- Activity
Give all of the data below again exactly, and drop the images.

- Data records

****************************************

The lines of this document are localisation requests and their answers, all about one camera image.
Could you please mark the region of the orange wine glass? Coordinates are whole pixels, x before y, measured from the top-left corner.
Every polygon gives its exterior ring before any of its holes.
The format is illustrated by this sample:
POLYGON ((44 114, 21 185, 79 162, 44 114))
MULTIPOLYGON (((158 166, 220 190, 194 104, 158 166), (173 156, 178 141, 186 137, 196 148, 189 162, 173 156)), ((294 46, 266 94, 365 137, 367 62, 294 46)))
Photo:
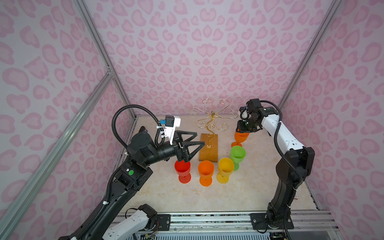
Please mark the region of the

****************************************

- Answer to the exercise
The lines of this document are localisation requests and their answers, all about one camera image.
Could you please mark the region of the orange wine glass? Coordinates are whole pixels, x before y, measured from the top-left corner.
Every polygon gives its exterior ring before any of its holes.
The format is illustrated by this sample:
POLYGON ((44 114, 21 185, 79 162, 44 114))
MULTIPOLYGON (((158 166, 220 190, 194 104, 158 166), (173 156, 178 141, 186 137, 196 148, 189 162, 173 156)), ((294 46, 266 94, 365 137, 367 62, 294 46)))
Photo:
Please mark the region of the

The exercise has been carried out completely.